Adam Richman in New York City. (June 5, 2012) -Photo: Bauer-Griffin, Getty, INFdaily, Pacific Coast News, Splash News, WENN
Food is clearly winning.
Those poor vest buttons
A monument to excess.
Hey fucko, don’t you have a live iguana or something to eat?
Hey fucko… is going to have me laughing all. day. long.
Wilmer Valderrama! The fuck happened to you?
Rebelling against his image as a mild-mannered copier repair man, he purchased three tough looking bracelets.
I don’t think he ever recovered from the cancellation of “Eight Is Enough.”
And then this Adam Richman person ate him.
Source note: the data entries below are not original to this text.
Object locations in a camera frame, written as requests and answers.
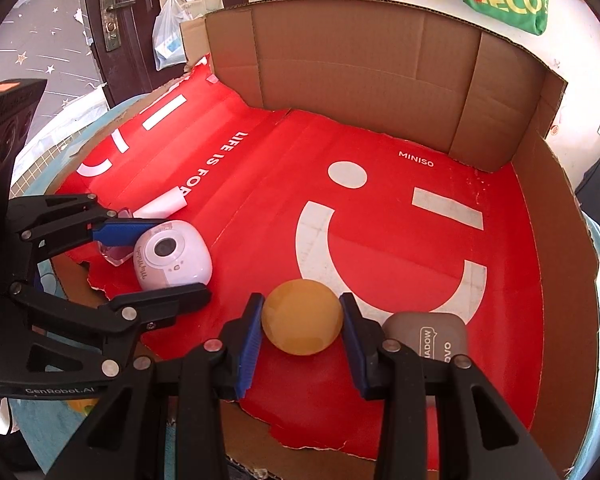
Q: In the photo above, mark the cardboard box tray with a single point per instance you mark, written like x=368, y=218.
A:
x=444, y=84

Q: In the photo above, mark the dark brown door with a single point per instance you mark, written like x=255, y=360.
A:
x=131, y=70

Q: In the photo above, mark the red Miniso bag liner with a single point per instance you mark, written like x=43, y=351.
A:
x=289, y=194

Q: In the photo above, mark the door handle plate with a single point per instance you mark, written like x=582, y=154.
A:
x=110, y=25

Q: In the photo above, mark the brown earbuds case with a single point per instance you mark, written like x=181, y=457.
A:
x=432, y=335

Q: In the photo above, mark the white plastic bag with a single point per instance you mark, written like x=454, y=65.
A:
x=167, y=37

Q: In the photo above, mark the teal fluffy blanket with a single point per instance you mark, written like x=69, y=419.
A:
x=47, y=425

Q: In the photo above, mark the pink round mini camera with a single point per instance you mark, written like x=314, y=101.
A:
x=171, y=254

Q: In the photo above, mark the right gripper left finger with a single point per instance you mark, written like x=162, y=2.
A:
x=124, y=436

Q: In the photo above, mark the orange round soap disc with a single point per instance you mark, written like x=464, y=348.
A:
x=302, y=317

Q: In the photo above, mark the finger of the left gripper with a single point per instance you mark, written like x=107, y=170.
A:
x=120, y=309
x=54, y=224

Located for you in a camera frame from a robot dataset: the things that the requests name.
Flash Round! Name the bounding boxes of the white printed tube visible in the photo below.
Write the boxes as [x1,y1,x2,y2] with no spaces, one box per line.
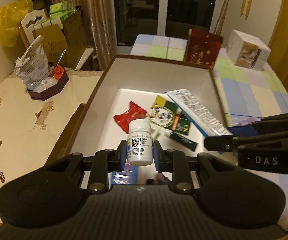
[165,89,232,138]

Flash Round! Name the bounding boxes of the white pill bottle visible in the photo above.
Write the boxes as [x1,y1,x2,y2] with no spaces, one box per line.
[127,119,153,166]

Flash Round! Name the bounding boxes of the green Mentholatum salve card pack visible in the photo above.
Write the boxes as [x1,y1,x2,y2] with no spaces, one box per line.
[147,95,191,135]

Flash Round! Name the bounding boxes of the red snack packet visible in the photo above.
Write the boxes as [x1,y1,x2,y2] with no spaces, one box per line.
[113,101,147,133]

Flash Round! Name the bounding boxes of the purple folded cloth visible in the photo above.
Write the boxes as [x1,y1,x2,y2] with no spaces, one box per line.
[238,117,260,126]

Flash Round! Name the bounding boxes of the blue white small packet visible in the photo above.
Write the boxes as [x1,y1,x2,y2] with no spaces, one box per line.
[110,163,139,185]

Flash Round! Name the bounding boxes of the dark green lip balm tube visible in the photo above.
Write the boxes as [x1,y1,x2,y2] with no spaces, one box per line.
[164,130,198,152]

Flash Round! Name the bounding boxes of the checked tablecloth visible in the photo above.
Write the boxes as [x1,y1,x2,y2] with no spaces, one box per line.
[131,34,288,230]

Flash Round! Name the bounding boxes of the large white storage box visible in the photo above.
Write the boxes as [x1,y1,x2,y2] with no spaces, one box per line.
[46,55,227,164]

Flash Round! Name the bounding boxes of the white cardboard box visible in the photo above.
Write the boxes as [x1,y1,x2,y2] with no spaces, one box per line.
[226,29,271,71]

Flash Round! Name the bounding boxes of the dark octagonal tray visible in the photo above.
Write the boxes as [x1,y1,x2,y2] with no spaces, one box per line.
[27,65,69,101]

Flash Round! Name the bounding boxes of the dark red gift box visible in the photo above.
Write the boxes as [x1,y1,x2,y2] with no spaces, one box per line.
[184,28,223,70]

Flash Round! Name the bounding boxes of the cartoon print cream cloth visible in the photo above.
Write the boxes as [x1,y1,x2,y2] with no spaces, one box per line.
[0,68,105,225]

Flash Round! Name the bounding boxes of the silver foil bag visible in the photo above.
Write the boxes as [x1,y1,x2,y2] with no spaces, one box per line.
[15,35,50,90]

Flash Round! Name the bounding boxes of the brown cardboard box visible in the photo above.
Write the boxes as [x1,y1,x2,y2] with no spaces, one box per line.
[34,7,87,69]

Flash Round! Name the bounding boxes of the green tissue packs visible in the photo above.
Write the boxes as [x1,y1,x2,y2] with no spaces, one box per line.
[34,0,76,30]

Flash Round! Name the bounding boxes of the white carved chair back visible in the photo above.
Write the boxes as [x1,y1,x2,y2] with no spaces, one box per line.
[17,9,48,48]

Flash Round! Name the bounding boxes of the beige curtain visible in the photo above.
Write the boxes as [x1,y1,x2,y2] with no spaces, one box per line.
[54,0,117,70]

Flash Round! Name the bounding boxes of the yellow plastic bag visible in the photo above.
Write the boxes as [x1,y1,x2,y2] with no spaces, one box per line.
[0,0,34,47]

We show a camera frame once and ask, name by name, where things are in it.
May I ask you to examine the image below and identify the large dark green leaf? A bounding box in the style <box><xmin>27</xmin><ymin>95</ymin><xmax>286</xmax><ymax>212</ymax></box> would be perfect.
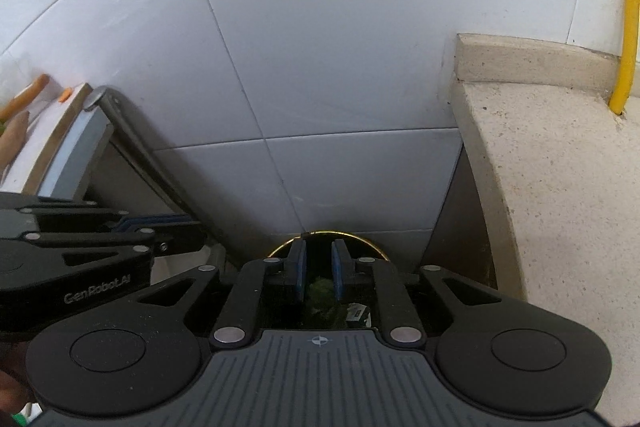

The iphone is pretty low cal, you should try it,,, its great when your ass starts ringing later too
Less walking around more Man VS Fooding dammit.
Nice hair piece in the front dude! It looks fake as hell!! At least thin it out a little so it looks natural! The hairline is way to thick!
First Jonah Hill and now Turtle. These guys just can’t resist Krispy Kreme’s siren call.
the god-awful fat person jeans speak for him
Still laughs every time he hears his ring tone “If I were a rich man…”.
I don’t think this all-lard cleanse is working.
Food > Man
“I don’t know what they call these things, but dang, every once in a while it makes a funny noise and when I push on a button a little tiny person inside of it talks to me.”